American Episcopal bishop (1886–1958)

Karl Morgan Block (September 27, 1886 – September 20, 1958) was the fourth bishop of the Episcopal Diocese of California.

==Early life and education==
Block was born on September 27, 1886, in Washington, D.C., the son of Sigismund Joseph Block and Joanna Christine Linder. He earned a Bachelor of Arts from George Washington University in 1907, and later a Bachelor of Divinity from the Virginia Theological Seminary in 1910. He was awarded a number of honorary degrees; a Doctor of Divinity from Roanoke College in 1923, the University of the South in 1935, and the Virginia Theological Seminary in 1950, respectively; a Doctor of Laws from George Washington University in 1937; and a Doctor of Systematic Theology from the University of the Pacific in 1953.

==Ordained ministry==
Ordained a deacon on May 22, 1910, and priest on December 18, 1910, by Bishop Alfred Harding of Washington, he initially served as chaplain at Woodberry Forest School between 1910 and 1913. Then in 1913 he accepted the post of rector of Grace Church in Haddonfield, New Jersey, where he remained until 1917. Between 1917 until 1918 he was a volunteer chaplain at Fort Dix.
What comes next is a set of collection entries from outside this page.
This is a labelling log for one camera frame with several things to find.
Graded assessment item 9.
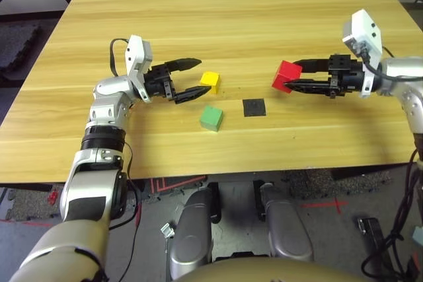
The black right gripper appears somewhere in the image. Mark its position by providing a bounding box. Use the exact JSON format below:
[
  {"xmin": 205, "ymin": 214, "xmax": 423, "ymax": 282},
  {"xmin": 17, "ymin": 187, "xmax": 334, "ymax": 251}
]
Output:
[{"xmin": 283, "ymin": 53, "xmax": 366, "ymax": 100}]

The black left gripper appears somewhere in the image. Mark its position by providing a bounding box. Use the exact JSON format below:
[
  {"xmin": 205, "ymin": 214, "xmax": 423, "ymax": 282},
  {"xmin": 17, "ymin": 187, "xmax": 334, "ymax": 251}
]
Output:
[{"xmin": 143, "ymin": 58, "xmax": 212, "ymax": 105}]

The yellow wooden block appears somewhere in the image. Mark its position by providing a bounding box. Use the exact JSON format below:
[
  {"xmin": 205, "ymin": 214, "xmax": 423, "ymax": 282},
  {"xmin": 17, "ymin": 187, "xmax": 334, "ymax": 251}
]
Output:
[{"xmin": 200, "ymin": 71, "xmax": 221, "ymax": 94}]

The red wooden block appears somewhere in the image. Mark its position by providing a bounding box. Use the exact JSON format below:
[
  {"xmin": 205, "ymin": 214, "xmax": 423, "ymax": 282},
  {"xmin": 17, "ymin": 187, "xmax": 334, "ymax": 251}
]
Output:
[{"xmin": 271, "ymin": 60, "xmax": 303, "ymax": 93}]

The green wooden block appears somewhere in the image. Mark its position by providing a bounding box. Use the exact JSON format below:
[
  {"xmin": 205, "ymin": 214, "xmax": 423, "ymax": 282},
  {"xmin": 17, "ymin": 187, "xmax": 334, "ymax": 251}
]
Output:
[{"xmin": 199, "ymin": 105, "xmax": 224, "ymax": 133}]

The black square marker patch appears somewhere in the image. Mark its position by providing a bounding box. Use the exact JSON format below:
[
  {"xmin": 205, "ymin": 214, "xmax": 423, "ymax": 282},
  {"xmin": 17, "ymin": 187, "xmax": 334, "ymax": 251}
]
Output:
[{"xmin": 243, "ymin": 98, "xmax": 267, "ymax": 118}]

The speckled grey foam mat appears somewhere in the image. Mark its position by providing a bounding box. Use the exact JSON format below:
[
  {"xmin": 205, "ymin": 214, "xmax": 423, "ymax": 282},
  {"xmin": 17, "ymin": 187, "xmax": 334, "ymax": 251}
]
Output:
[
  {"xmin": 287, "ymin": 168, "xmax": 393, "ymax": 199},
  {"xmin": 6, "ymin": 184, "xmax": 67, "ymax": 222}
]

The black mat with red lines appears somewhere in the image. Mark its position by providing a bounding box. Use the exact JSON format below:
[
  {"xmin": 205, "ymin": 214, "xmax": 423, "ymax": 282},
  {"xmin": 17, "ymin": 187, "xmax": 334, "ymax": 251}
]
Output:
[{"xmin": 150, "ymin": 175, "xmax": 208, "ymax": 194}]

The grey left robot thigh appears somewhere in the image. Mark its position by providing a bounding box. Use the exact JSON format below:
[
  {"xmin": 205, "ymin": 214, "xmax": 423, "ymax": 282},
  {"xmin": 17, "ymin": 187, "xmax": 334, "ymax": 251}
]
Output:
[{"xmin": 168, "ymin": 186, "xmax": 219, "ymax": 279}]

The grey robot thigh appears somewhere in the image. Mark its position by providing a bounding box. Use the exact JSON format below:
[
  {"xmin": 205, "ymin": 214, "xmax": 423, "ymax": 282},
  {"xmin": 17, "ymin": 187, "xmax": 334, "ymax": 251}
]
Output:
[
  {"xmin": 168, "ymin": 186, "xmax": 219, "ymax": 279},
  {"xmin": 259, "ymin": 182, "xmax": 314, "ymax": 263}
]

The grey right robot thigh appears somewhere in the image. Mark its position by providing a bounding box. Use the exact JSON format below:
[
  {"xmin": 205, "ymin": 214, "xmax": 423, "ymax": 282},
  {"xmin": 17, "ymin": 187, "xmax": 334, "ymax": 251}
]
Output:
[{"xmin": 259, "ymin": 182, "xmax": 314, "ymax": 263}]

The small silver metal clip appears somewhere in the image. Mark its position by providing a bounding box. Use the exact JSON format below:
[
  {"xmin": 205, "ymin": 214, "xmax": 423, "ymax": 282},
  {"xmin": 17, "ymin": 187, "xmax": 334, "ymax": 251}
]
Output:
[{"xmin": 160, "ymin": 223, "xmax": 175, "ymax": 239}]

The black box on floor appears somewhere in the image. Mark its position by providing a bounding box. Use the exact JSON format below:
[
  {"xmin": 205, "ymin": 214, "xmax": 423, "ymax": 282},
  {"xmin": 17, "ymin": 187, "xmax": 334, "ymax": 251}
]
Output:
[{"xmin": 356, "ymin": 217, "xmax": 386, "ymax": 248}]

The dark foam floor mat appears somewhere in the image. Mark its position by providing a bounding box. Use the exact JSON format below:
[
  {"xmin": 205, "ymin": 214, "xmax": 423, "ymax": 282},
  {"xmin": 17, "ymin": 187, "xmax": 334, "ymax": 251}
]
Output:
[{"xmin": 0, "ymin": 20, "xmax": 44, "ymax": 80}]

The tan robot torso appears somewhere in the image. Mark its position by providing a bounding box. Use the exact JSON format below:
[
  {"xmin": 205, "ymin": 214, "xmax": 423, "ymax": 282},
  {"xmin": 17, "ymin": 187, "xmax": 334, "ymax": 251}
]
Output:
[{"xmin": 171, "ymin": 257, "xmax": 367, "ymax": 282}]

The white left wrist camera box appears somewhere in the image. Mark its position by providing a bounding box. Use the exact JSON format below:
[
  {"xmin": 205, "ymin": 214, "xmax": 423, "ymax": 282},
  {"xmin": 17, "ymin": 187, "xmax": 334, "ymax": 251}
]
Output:
[{"xmin": 124, "ymin": 34, "xmax": 153, "ymax": 103}]

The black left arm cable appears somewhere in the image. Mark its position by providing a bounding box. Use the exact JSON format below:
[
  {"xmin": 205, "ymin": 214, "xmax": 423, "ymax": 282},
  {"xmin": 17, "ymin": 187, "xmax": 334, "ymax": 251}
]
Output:
[{"xmin": 108, "ymin": 38, "xmax": 143, "ymax": 282}]
In 1918, he became rector of All Saints’ Church in Norristown, Pennsylvania, while in 1920 he moved to Roanoke, Virginia, to be rector of St John’s Church. In 1926, he became rector of the Church of St Michael and St George in St. Louis, a post he retained until 1938.

==Episcopacy==
Block was elected Coadjutor Bishop of Kansas, however, he declined the election. On April 19, 1938, he was once more elected bishop, this time as Coadjutor Bishop of California and he accepted. He was consecrated as coadjutor bishop of California by Edward L. Parsons as primary consecrator and co-consecrated by Benjamin D. Dagwell on September 29, 1938, in Grace Cathedral, San Francisco. He succeeded as diocesan on January 1, 1941. During his tenure the diocese experienced an increase in clergy, increased income, and novel building projects. Block died in office on September 20, 1958.